Deployed devices may find it significantly harder to update EL3
firmware than the device tree. Erratum workarounds typically have to
fail safe, and assume the platform is affected putting correctness
above performance.
Instead of adding a device-tree entry for any CPU errata that is
relevant (or not) to the platform, allow the device-tree to provide
the data firmware should provide via the SMCCC interface. This can be
used to provide the value if the firmware is not implemented, or
override the firmware response if the value provided is wrong.

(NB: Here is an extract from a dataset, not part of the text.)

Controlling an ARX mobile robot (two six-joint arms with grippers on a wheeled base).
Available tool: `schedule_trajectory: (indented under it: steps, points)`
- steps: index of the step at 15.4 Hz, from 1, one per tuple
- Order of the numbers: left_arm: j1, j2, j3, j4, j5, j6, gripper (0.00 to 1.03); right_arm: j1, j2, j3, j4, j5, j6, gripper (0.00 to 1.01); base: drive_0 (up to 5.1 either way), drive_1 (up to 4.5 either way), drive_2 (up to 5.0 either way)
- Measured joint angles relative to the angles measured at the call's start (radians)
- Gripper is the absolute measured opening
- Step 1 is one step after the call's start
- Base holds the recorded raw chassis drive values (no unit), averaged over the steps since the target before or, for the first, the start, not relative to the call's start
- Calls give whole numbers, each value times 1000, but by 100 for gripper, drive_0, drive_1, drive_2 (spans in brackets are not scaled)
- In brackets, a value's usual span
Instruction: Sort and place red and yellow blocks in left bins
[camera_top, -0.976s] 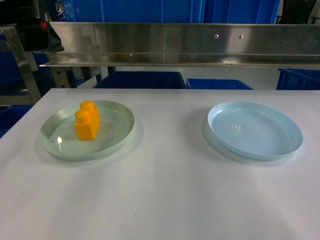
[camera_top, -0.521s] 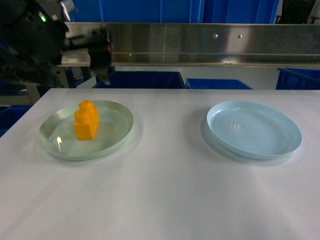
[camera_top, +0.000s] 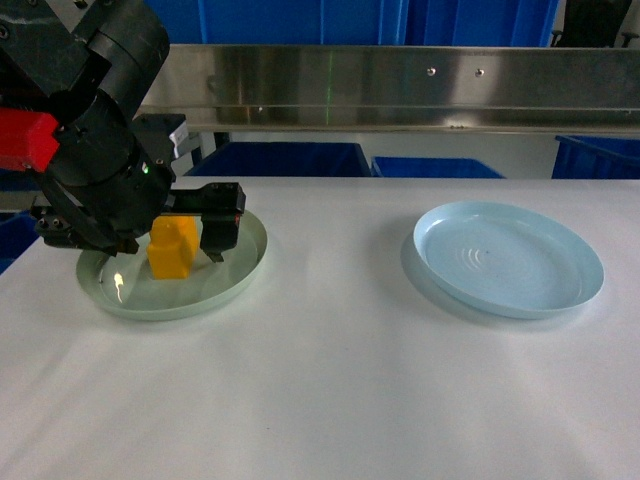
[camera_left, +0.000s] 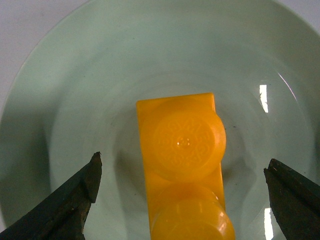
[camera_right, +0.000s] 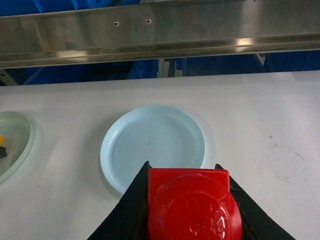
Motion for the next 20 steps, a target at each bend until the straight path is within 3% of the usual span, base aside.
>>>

The vast majority of CPU errata solely depend on the CPU, and can
be detected from the CPUs id registers. The number of entries in
these tables is expected to be small.
Signed-off-by: James Morse <james.morse@arm.com>
---
drivers/firmware/smccc/em.c | 227 ++++++++++++++++++++++++++++++++++--
1 file changed, 217 insertions(+), 10 deletions(-)
diff --git a/drivers/firmware/smccc/em.c b/drivers/firmware/smccc/em.c
index 2c66240d8707..62e05e6b2140 100644
--- a/drivers/firmware/smccc/em.c
+++ b/drivers/firmware/smccc/em.c
@@ -6,14 +6,21 @@
* errata. It can also be used to discover erratum where the 'configurations
* affected' depends on the integration.
*
+ * The interfaces's return codes have negative values. These should always be
+ * converted to linux errno values to avoid confusion.
+ *
* Copyright (C) 2022 ARM Limited
*/
#define pr_fmt(fmt) "arm_smccc_em: " fmt
+#include <linux/acpi.h>
#include <linux/arm_smccc_em.h>
#include <linux/arm-smccc.h>
#include <linux/errno.h>
+#include <linux/memblock.h>
+#include <linux/of.h>
+#include <linux/percpu.h>
#include <linux/printk.h>
#include <asm/alternative.h>
@@ -22,52 +29,252 @@
static u32 supported;
+/*
+ * This driver may be called when the boot CPU needs to detect an erratum and
+ * apply alternatives. This happens before page_alloc_init(), so this driver
+ * cannot allocate memory using slab. Allocate a page instead, and re-use it
+ * for CPUs that share a set of errata.
+ */
+#define MAX_EM_ARRAY_SIZE ((PAGE_SIZE / sizeof(u32) / 3) - 1)
+
+struct arm_em_dt_supplement_array {
+ u32 num;
+ u32 val[MAX_EM_ARRAY_SIZE];
+} __packed;
+
+struct arm_em_dt_supplement {
+ struct arm_em_dt_supplement_array affected;
+ struct arm_em_dt_supplement_array not_affected;
+ struct arm_em_dt_supplement_array higher_el_mitigated;
+} __packed;
+
+static DEFINE_PER_CPU(struct arm_em_dt_supplement *, em_table);
+
+static bool arm_smccc_em_search_table(struct arm_em_dt_supplement_array *entry,
+ u32 erratum_id)
+{
+ int i;
+
+ for (i = 0; i <= entry->num; i++) {
+ if (entry->val[i] == erratum_id)
+ return true;
+ }
+
+ return false;
+}
+
+static int arm_smccc_em_query_dt(u32 erratum_id)
+{
+ struct arm_em_dt_supplement *tbl = *this_cpu_ptr(&em_table);
+
+ if (!tbl)
+ return -ENOENT;
+
+ if (arm_smccc_em_search_table(&tbl->affected, erratum_id))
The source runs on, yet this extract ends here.